» **Exercise**
Your answer should consist of the lines in the listing that hold "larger".

» **Available records**

........

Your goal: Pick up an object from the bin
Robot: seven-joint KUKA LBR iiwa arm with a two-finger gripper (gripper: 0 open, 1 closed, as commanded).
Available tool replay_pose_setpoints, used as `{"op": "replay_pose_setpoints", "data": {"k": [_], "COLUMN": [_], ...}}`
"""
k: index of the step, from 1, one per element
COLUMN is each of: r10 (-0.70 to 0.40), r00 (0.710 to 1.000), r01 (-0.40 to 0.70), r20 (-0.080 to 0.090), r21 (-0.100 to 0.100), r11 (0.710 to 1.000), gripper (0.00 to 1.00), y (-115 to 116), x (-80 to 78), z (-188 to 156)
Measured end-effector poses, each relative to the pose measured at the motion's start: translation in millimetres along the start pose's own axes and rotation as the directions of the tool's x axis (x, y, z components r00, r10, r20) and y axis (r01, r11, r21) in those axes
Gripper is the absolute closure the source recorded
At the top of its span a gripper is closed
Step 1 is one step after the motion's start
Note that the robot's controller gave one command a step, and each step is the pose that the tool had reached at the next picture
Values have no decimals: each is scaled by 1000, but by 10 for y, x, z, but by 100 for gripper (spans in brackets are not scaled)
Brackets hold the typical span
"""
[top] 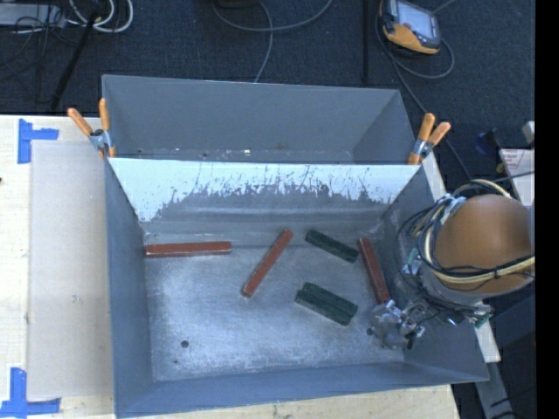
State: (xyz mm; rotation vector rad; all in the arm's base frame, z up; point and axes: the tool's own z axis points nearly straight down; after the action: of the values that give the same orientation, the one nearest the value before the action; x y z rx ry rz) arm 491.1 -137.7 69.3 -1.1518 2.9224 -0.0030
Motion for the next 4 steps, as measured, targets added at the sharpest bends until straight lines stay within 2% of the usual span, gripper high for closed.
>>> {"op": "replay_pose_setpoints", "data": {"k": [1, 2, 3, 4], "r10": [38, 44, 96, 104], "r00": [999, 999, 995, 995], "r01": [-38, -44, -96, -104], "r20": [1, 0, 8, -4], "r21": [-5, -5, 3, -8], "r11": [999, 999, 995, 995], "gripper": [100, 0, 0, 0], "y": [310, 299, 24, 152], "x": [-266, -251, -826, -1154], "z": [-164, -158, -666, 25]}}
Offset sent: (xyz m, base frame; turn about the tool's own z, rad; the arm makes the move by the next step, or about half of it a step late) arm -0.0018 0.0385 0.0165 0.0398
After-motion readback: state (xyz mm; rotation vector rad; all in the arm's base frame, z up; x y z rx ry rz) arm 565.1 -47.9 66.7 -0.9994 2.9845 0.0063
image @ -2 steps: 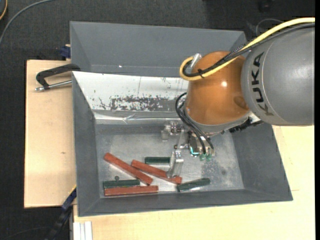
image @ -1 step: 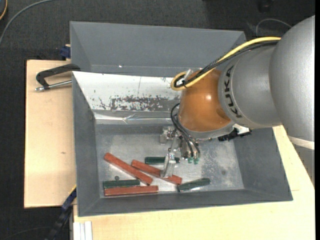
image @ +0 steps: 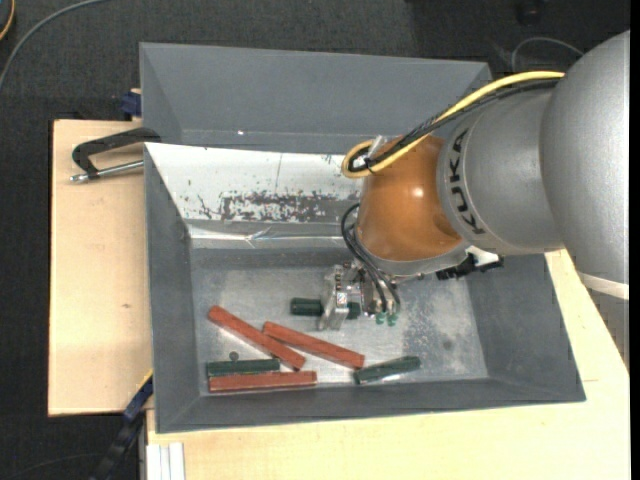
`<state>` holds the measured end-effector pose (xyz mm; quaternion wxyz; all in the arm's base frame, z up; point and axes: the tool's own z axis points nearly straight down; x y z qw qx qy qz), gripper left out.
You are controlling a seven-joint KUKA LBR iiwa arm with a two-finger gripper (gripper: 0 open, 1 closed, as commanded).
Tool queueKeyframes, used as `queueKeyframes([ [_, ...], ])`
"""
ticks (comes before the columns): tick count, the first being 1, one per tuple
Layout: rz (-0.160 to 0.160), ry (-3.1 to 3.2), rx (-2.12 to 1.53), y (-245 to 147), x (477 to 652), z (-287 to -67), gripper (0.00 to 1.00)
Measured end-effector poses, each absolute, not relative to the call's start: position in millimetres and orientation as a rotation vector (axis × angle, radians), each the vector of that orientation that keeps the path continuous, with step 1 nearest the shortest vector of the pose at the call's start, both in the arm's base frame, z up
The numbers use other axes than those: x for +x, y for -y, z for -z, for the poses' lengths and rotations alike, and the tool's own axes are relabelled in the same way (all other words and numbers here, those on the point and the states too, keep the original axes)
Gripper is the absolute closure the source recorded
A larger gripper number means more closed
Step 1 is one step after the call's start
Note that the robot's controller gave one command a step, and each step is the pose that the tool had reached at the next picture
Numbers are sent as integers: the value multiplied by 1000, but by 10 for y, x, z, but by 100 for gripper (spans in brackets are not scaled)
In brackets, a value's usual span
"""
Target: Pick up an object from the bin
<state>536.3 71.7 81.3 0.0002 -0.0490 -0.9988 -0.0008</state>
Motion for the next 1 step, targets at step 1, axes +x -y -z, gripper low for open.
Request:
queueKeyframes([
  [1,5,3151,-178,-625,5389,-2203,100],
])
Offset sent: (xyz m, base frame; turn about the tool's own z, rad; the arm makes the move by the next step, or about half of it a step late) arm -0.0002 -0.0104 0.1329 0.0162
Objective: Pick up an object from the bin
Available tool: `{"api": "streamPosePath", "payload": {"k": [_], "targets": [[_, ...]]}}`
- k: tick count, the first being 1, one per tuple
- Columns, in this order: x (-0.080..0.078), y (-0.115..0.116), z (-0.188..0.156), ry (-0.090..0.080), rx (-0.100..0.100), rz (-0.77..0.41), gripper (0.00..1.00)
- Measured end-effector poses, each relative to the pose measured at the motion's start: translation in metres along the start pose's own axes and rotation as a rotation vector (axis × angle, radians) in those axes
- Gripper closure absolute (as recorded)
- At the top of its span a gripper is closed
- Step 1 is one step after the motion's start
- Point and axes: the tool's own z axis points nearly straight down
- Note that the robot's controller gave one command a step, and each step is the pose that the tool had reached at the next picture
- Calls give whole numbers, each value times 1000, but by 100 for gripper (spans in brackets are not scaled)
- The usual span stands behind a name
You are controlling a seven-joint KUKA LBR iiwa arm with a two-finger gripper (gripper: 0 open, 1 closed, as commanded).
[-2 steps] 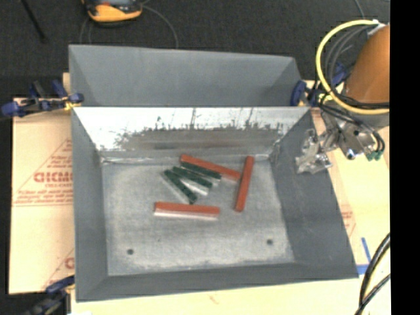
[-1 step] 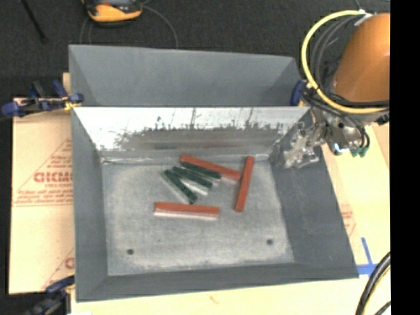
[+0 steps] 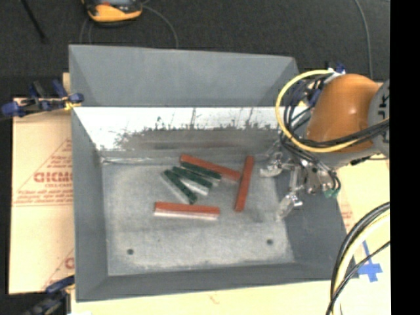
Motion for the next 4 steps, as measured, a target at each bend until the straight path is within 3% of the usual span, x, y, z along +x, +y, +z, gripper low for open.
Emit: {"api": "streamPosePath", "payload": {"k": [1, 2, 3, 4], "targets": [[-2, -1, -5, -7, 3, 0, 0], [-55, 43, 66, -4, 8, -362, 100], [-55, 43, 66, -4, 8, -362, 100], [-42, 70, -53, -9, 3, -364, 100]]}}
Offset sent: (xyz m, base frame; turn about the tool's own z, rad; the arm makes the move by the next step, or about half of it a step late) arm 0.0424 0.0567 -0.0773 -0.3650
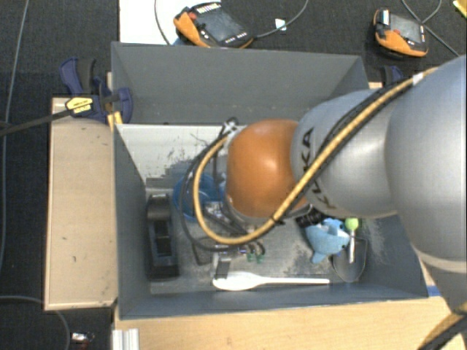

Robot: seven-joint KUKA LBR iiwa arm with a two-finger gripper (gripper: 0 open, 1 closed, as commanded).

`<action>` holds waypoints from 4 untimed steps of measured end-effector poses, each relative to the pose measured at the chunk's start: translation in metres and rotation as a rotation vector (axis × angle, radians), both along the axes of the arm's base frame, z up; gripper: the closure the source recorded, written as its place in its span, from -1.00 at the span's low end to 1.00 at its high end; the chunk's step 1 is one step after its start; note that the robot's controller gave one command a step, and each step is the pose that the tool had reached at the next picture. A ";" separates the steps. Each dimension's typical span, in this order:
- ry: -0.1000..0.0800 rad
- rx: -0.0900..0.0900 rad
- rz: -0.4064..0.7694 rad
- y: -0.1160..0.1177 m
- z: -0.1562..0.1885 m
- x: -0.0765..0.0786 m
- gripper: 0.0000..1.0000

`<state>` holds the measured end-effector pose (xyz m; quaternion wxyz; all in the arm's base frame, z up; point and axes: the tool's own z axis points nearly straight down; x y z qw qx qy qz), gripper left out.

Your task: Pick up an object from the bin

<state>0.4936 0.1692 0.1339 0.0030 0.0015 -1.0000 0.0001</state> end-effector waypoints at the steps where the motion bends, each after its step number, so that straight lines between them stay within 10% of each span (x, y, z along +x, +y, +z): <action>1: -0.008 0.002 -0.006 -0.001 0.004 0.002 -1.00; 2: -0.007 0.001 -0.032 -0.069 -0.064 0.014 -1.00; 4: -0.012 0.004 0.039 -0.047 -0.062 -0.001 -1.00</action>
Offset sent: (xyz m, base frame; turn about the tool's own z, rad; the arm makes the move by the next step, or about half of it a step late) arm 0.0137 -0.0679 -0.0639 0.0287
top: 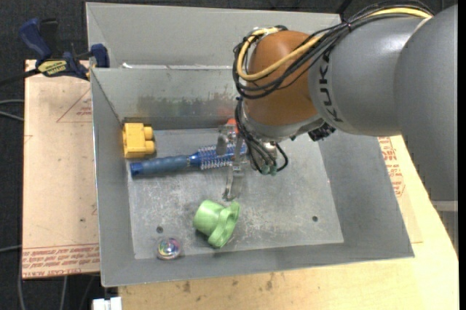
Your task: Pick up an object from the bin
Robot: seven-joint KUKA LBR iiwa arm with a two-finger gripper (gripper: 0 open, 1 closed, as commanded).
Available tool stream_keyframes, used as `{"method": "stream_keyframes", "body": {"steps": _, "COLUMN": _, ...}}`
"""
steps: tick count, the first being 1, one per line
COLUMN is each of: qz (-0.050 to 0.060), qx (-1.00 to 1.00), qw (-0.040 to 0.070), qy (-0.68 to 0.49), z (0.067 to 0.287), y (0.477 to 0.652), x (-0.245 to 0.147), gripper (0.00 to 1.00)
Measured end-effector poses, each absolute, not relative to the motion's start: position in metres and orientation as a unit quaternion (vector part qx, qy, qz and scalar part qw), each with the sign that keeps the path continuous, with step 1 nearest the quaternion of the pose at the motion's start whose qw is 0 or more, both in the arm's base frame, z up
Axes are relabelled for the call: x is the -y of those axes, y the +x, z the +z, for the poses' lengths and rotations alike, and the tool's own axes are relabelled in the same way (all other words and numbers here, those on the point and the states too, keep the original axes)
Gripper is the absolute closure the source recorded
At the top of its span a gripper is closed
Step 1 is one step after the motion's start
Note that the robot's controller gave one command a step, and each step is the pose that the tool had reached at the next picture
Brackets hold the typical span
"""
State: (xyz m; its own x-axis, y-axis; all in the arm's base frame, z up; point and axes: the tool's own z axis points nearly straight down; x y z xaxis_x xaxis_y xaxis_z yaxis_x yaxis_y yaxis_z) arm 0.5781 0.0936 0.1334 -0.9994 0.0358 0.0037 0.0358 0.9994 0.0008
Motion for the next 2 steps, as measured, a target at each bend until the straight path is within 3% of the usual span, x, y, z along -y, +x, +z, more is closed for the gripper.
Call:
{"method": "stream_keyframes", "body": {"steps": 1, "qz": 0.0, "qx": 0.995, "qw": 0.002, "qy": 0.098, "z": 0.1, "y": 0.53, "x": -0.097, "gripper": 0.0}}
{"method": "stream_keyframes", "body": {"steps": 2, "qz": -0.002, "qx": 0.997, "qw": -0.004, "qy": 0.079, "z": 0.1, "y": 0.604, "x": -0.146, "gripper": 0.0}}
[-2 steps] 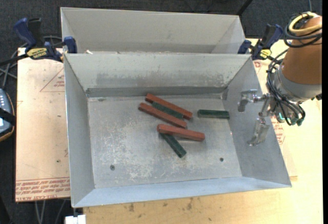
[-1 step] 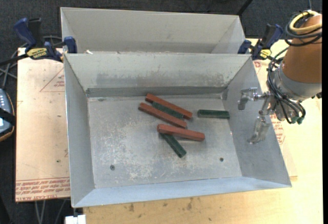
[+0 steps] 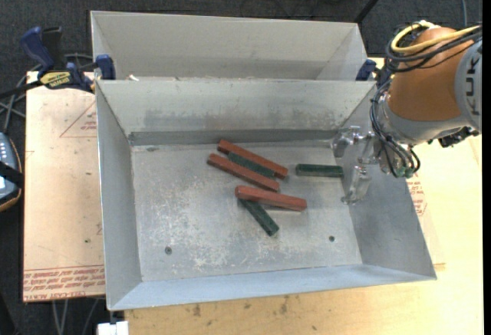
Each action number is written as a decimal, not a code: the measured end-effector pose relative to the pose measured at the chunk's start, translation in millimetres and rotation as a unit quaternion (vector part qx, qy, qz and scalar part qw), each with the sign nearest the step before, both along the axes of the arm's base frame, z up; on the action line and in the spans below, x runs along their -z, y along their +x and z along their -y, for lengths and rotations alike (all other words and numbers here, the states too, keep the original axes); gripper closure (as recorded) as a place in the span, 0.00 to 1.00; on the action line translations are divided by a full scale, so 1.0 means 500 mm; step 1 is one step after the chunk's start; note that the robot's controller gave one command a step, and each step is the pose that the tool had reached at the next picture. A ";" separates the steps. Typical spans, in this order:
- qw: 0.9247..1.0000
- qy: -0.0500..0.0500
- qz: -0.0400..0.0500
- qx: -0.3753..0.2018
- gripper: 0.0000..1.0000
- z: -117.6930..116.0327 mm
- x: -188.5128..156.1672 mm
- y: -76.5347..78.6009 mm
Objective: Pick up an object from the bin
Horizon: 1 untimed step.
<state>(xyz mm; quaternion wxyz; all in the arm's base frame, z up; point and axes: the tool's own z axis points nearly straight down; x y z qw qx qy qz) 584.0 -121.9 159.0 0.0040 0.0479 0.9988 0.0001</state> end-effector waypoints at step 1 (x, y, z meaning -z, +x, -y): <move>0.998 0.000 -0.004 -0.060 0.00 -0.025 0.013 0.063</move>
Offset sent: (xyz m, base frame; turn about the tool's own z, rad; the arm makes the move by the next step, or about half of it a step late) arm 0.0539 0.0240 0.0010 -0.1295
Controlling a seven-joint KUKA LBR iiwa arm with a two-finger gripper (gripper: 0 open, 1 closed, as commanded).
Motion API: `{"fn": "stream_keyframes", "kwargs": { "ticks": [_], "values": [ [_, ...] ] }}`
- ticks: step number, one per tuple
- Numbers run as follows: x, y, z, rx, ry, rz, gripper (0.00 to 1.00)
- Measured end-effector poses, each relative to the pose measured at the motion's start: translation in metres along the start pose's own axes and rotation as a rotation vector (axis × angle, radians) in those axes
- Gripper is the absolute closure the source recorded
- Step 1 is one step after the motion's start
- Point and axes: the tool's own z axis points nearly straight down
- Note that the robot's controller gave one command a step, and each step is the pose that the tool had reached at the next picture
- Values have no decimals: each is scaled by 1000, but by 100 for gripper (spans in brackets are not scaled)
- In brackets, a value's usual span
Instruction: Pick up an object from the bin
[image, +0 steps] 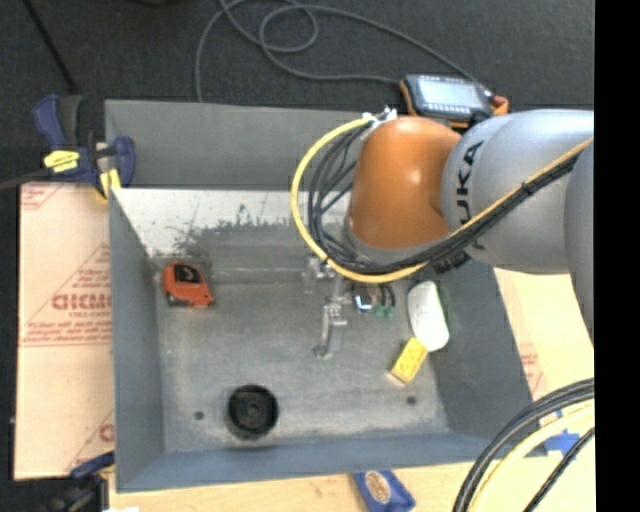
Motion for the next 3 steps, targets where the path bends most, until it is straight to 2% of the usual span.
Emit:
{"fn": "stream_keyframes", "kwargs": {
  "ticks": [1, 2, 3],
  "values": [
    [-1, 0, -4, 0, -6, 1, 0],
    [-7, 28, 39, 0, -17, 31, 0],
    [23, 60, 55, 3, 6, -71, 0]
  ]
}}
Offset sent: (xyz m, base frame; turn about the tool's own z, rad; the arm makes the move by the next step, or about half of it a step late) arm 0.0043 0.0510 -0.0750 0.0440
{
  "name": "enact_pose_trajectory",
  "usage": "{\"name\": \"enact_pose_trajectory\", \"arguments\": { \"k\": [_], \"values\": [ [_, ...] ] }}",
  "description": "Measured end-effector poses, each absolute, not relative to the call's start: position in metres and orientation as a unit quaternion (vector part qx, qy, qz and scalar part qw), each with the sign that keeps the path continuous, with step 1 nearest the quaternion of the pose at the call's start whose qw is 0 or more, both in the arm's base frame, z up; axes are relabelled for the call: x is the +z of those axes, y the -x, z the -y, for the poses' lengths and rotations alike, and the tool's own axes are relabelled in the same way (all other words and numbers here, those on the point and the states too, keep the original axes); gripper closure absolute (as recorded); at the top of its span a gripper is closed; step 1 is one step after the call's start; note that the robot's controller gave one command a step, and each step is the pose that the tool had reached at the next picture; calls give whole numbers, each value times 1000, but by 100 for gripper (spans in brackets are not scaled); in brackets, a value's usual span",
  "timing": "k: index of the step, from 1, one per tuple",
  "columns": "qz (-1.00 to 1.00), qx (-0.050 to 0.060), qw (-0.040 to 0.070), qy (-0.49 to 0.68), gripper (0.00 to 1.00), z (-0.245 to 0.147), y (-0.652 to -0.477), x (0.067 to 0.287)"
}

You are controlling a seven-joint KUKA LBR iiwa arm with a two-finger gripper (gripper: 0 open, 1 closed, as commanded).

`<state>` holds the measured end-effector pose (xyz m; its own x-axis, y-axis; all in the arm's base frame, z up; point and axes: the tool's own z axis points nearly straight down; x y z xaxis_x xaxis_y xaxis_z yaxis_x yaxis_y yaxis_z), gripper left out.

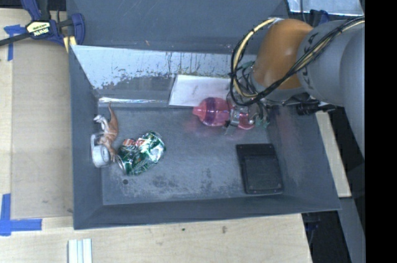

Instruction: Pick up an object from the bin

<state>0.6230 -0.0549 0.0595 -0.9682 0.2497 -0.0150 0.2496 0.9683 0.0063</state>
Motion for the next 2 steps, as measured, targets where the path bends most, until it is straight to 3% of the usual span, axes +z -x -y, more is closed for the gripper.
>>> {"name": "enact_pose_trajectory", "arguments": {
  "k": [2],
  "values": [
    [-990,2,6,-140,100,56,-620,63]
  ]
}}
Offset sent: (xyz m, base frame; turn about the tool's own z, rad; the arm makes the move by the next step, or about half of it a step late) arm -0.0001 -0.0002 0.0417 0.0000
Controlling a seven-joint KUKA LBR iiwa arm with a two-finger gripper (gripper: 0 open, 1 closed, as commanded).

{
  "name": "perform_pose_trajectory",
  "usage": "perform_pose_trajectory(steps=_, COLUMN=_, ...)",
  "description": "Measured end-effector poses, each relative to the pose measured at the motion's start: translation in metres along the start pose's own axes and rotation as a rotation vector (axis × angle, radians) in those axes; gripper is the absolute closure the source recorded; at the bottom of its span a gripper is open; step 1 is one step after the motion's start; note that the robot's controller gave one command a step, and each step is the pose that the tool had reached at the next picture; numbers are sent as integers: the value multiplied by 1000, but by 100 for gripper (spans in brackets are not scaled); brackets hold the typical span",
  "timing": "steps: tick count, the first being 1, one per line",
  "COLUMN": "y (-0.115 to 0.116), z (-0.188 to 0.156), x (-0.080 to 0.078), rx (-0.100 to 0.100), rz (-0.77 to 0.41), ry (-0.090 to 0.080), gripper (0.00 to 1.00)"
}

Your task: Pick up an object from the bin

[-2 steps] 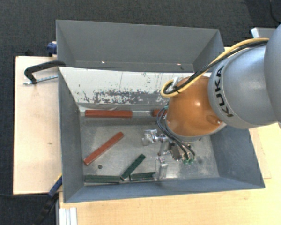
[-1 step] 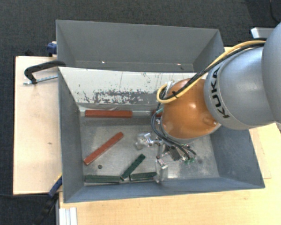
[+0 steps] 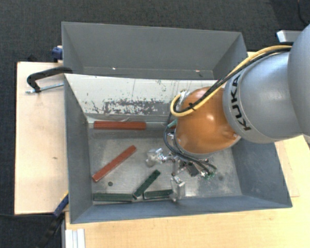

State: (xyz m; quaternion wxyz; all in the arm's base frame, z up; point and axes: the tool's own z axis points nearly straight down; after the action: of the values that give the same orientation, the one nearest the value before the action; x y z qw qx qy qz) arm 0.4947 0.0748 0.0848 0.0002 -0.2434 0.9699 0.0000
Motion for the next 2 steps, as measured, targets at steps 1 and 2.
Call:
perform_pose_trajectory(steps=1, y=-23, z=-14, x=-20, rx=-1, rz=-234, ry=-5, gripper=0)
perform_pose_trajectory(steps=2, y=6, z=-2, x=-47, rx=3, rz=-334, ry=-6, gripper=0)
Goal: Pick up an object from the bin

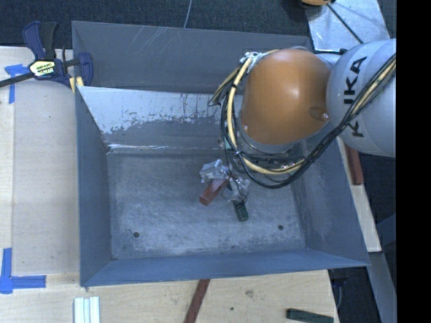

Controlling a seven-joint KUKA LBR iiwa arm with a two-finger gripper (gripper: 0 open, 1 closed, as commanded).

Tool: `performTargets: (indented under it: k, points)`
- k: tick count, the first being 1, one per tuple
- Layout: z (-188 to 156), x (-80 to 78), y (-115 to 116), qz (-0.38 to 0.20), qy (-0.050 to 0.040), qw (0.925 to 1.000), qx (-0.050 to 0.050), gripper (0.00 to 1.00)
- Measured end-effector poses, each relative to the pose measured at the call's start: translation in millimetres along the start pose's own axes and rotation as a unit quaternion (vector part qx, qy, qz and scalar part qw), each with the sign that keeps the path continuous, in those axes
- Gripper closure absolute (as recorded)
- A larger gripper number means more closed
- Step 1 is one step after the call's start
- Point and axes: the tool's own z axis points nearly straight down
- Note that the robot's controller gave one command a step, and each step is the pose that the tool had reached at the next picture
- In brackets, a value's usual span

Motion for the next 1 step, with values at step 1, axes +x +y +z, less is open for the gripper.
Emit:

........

» **Answer for the task**
A larger gripper number means more closed
- A larger gripper number means more closed

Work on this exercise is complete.